■ Task to carry out
Would you retype the listing word for word, skipping its pictures?

■ Provided material
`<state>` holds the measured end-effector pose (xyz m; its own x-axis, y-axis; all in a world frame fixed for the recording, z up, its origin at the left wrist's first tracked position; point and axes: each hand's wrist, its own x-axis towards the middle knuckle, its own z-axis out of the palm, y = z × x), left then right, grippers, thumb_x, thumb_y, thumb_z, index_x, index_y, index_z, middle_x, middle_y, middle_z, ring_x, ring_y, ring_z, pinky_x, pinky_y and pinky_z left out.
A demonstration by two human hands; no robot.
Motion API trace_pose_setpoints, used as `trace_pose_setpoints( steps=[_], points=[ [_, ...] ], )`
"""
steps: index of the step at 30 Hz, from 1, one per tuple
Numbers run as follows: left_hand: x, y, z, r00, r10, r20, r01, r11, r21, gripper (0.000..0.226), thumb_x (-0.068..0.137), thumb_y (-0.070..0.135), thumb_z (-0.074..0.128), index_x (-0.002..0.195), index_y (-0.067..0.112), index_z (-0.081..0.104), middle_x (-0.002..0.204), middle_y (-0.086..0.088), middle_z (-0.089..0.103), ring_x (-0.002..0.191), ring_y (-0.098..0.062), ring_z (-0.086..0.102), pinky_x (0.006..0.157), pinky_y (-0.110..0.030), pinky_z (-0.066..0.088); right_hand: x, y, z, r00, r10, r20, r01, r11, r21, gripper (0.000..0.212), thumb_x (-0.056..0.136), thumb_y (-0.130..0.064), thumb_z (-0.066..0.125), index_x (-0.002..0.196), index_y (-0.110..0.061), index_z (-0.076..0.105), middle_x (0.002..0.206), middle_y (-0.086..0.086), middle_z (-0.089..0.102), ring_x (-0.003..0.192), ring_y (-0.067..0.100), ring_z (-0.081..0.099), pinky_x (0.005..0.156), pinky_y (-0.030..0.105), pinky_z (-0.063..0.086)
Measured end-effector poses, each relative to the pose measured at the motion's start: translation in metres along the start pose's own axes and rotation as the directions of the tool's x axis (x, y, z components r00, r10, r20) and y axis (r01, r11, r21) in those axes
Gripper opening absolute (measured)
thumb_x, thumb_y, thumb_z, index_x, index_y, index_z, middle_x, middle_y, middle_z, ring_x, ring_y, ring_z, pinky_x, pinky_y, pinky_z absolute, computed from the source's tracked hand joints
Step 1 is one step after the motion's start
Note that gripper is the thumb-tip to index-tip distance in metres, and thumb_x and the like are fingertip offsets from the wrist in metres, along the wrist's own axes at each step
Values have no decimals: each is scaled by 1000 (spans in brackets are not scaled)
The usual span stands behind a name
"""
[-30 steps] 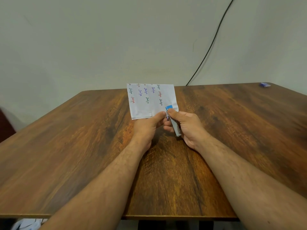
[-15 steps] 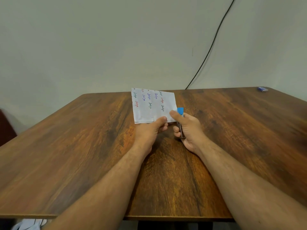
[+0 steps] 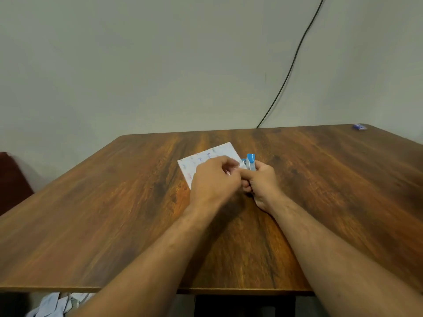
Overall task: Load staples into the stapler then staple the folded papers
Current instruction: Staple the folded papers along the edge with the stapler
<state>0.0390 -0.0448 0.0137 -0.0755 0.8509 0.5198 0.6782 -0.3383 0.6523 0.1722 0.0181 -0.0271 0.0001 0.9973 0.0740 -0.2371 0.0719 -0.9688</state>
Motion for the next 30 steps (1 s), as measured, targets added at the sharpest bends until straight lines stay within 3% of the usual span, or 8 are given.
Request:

■ Exercise answer
`<state>` holds the measured end-effector pose (xyz m; its own x-axis, y-axis; all in a world frame fixed for the recording, z up, its origin at the left wrist's first tracked position; point and axes: each hand's wrist, its own x-axis towards the middle knuckle, its own z-axis out of the palm, y = z × x), left then right, grippers, thumb_x, thumb_y, thumb_z, index_x, index_y, index_z, middle_x, middle_y, middle_z, ring_x, ring_y, ring_z, pinky_x, pinky_y and pinky_z left out.
A demonstration by two human hands; no robot.
Motion API trace_pose_setpoints, used as `trace_pose_setpoints( steps=[_], points=[ [_, ...] ], )`
"""
steps: index of the step at 30 Hz, from 1, one per tuple
Numbers run as follows: left_hand: x, y, z, r00, r10, r20, r01, r11, r21, gripper (0.000..0.226), thumb_x (-0.068..0.137), thumb_y (-0.070..0.135), thumb_z (-0.074..0.128), index_x (-0.002..0.195), index_y (-0.067..0.112), index_z (-0.081..0.104), middle_x (-0.002..0.204), middle_y (-0.086..0.088), middle_z (-0.089..0.103), ring_x (-0.002..0.191), ring_y (-0.098..0.062), ring_z (-0.086..0.102), pinky_x (0.006..0.157), pinky_y (-0.110..0.030), pinky_z (-0.066..0.088); right_hand: x, y, z, r00, r10, r20, r01, r11, r21, gripper (0.000..0.212), thumb_x (-0.056..0.136), thumb_y (-0.130..0.064), thumb_z (-0.066..0.125), index_x (-0.002..0.196), index_y (-0.110..0.061), index_z (-0.076..0.105), middle_x (0.002..0.206), middle_y (-0.086..0.086), middle_z (-0.089..0.102), ring_x (-0.003..0.192), ring_y (-0.067..0.100), ring_z (-0.081..0.099), pinky_x (0.005..0.156), pinky_y (-0.030..0.105), pinky_z (-0.063..0.086)
Measured end-effector poses, each relative to the pose measured at the motion's start: translation in metres along the start pose's own axes and rotation as the directions of the tool's x axis (x, y, z components r00, r10, r20) and y axis (r01, r11, r21) in those axes
Gripper opening absolute (measured)
thumb_x, thumb_y, thumb_z, index_x, index_y, index_z, middle_x, middle_y, middle_z, ring_x, ring_y, ring_z, pinky_x, pinky_y, pinky_z absolute, computed from the source's tracked hand joints
Step 1 is one step after the motion's start
Note that gripper is the thumb-tip to index-tip distance in metres, and thumb_x and the like are fingertip offsets from the wrist in metres, along the wrist's own axes at each step
Values have no decimals: each is scaled by 1000 (spans in brackets are not scaled)
The usual span stands behind a name
"""
[-30 steps] 
[-15 steps] 
[+0 steps] 
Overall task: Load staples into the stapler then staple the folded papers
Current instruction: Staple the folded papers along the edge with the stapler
<state>0.0390 -0.0448 0.0137 -0.0755 0.8509 0.5198 0.6782 -0.3383 0.6523 0.1722 0.0181 -0.0271 0.0001 0.9973 0.0740 -0.2371 0.0719 -0.9688</state>
Motion for the next 30 steps (1 s), as measured, targets added at the sharpest bends until straight lines stay within 3% of the usual span, or 8 are given.
Request:

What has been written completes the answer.